En effet, depuis quelque temps déjà, cette dernière se livrait à de
ténébreuses opérations qui consistaient à transporter du linge d’un
point à un autre, de remplir des seaux d’eau prélevée à la fontaine et
d’aller les vider dans un énorme chaudron sous lequel elle activait un
bon feu malgré la chaleur ! De plus elle assommait toute la campagne en
aplatissant violemment un instrument inconnu sur les habits gonflés et
en équilibre sur les pierres inclinées de la serve. Ma mère m’avait
confié un large mouchoir à carreaux rouges du grand-père avec, pour
seule mission, de l’agiter dans la clarté du matin sans m’éloigner
d’elle.
Il est vrai que cette tâche me convenait bien, n’étant âgé que de trois
ou quatre ans, et la présence de ma mère entre eau et feu prévenait ma
réticence à fréquenter ces lieux pleins de mystère : si le foyer était
accoté au mur du jardin, la fontaine et le ruisseau aux trois-quarts
couverts de lentilles s’écartaient des bâtiments et ménageaient au
creux du pré un espace qui m’angoissait : l’herbe était un peu plus
haute et la pièce d’eau noire, où les voisins venaient laver, abritait
quelques poissons dont je n’avais pu apercevoir que de furtifs éclairs,
mais surtout, une salamandre découverte le jour où il avait été procédé
au curage. Une courte saignée conduisait le trop-plein de la fontaine à
la serve : je ne m’en approchais guère, le sol étant spongieux et mon
père m’ayant appris qu’un serpent démesuré y prenait ses quartiers.

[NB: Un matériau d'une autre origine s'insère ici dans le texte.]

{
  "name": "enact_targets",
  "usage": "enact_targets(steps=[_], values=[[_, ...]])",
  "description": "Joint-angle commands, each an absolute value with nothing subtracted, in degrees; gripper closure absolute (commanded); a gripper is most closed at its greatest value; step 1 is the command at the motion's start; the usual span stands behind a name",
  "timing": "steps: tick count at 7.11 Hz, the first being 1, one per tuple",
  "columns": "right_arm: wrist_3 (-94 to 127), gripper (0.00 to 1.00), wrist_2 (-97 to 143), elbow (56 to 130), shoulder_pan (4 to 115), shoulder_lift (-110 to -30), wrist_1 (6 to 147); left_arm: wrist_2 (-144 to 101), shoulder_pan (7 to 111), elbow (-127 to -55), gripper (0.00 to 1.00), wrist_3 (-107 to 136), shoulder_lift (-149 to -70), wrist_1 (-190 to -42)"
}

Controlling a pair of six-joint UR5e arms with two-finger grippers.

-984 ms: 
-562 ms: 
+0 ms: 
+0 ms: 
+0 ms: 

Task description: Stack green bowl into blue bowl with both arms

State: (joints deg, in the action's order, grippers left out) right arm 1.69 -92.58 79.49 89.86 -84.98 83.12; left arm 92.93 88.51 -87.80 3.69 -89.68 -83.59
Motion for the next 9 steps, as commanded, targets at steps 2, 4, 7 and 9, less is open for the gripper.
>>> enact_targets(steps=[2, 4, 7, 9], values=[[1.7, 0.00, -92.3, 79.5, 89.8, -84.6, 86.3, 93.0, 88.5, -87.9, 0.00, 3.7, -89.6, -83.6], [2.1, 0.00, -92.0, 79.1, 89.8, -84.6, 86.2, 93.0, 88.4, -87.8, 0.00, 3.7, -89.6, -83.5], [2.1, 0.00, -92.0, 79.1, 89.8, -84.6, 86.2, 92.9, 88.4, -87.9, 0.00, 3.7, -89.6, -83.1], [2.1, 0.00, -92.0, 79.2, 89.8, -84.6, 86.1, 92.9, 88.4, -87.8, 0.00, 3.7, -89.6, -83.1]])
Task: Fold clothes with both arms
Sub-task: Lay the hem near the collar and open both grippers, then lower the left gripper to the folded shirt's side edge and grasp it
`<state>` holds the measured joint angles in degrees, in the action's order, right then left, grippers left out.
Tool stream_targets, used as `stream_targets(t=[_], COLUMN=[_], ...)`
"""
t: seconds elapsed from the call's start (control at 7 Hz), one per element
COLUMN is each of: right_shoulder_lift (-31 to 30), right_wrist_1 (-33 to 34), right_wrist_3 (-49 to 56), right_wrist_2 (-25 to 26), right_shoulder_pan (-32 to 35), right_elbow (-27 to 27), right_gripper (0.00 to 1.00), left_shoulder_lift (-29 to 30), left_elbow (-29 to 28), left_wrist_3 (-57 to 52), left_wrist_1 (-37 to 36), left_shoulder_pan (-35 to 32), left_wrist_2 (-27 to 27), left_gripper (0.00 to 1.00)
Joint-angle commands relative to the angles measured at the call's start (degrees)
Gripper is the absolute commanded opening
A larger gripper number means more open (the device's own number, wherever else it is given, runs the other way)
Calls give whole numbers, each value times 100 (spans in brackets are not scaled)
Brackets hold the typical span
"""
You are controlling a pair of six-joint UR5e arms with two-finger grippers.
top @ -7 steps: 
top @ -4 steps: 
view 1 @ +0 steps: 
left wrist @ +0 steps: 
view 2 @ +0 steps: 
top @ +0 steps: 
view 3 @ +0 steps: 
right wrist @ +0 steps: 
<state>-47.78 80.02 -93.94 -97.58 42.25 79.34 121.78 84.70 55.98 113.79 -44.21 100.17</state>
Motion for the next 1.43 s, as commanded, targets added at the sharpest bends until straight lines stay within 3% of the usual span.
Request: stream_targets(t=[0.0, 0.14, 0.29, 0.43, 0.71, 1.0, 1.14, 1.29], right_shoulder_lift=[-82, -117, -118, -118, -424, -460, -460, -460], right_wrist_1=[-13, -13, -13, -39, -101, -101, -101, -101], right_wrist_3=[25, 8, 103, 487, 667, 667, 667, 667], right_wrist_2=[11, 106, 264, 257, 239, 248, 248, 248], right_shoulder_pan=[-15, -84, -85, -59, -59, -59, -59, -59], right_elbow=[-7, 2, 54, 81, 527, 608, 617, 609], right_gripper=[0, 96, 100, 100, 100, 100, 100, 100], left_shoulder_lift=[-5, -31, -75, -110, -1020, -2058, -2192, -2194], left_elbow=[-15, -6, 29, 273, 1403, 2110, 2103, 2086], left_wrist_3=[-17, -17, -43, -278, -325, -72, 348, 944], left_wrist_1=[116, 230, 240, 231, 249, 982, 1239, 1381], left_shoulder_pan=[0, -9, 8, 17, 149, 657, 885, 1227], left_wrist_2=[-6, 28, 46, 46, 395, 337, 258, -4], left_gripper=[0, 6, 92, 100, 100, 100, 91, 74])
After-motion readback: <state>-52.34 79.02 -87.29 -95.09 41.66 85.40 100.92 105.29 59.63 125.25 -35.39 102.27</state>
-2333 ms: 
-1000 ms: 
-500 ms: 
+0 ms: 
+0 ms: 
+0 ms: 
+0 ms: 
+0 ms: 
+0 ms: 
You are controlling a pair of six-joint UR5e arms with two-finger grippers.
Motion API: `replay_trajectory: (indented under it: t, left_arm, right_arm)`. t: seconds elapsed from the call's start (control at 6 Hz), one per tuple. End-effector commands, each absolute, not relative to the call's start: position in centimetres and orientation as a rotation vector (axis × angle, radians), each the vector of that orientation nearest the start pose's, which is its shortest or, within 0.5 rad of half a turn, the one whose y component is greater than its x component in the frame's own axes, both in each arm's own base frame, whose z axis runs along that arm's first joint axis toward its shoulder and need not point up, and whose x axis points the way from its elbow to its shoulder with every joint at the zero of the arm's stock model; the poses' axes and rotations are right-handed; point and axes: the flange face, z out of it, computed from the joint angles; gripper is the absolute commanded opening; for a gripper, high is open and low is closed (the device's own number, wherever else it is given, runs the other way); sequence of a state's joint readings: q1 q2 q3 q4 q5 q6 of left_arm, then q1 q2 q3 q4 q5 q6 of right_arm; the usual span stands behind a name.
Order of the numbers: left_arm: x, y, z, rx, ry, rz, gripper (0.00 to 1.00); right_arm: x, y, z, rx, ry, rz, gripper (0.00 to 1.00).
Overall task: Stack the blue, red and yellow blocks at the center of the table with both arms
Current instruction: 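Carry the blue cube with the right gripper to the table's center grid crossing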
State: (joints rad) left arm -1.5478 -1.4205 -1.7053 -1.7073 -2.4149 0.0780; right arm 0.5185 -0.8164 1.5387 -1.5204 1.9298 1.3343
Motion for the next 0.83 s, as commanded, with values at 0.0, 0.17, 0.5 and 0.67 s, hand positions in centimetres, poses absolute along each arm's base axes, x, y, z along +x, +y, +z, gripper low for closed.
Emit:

Quant à la source, elle se présentait comme un puits, mais n’était
maçonnée à l’air libre que sur une dizaine de centimètres ; un lourd
couvercle en fonte de plus d’un mètre de diamètre, que je ne risquais
pas de déranger, la protégeait de toute impureté et préservait sa
fraîcheur naturelle. Fermement maintenu dans les bras des « grands »,
j’avais déjà eu quelquefois la chance de me pencher sur ce miroir
dépoli et d’y reconnaître, en regardant bien, la fameuse « Vieille des
veillées ».
Avec effort, ma mère venait de lever le couvercle et, après avoir tiré
un seau pour rincer un drap, elle le déposa à portée de main ; puis
s’agenouillant sur le bachou, elle pivota à demi pour me renouveler ses
conseils de prudence. À peine se baissait-elle au-dessus de la pierre
qu’absorbé par le vol désordonné d’un papillon, je faisais quelques pas
en arrière pour échapper au soleil, quand mes sandalettes heurtant le
muret circulaire, je basculai, tête la première, sans un cri, dans
l’eau glacée. Le bruit fit sursauter ma mère qui se précipita, alors
que les petits pieds, mes petits pieds, disparaissaient déjà pour la
deuxième fois sous le vitré de la fontaine. Les bras immergés jusqu’à
l’épaule, elle réussit à agripper une cheville qui remontait à nouveau
à la surface et me hissa sur l’herbe.
Me serrant comme une folle sur sa poitrine, elle se mit à hurler.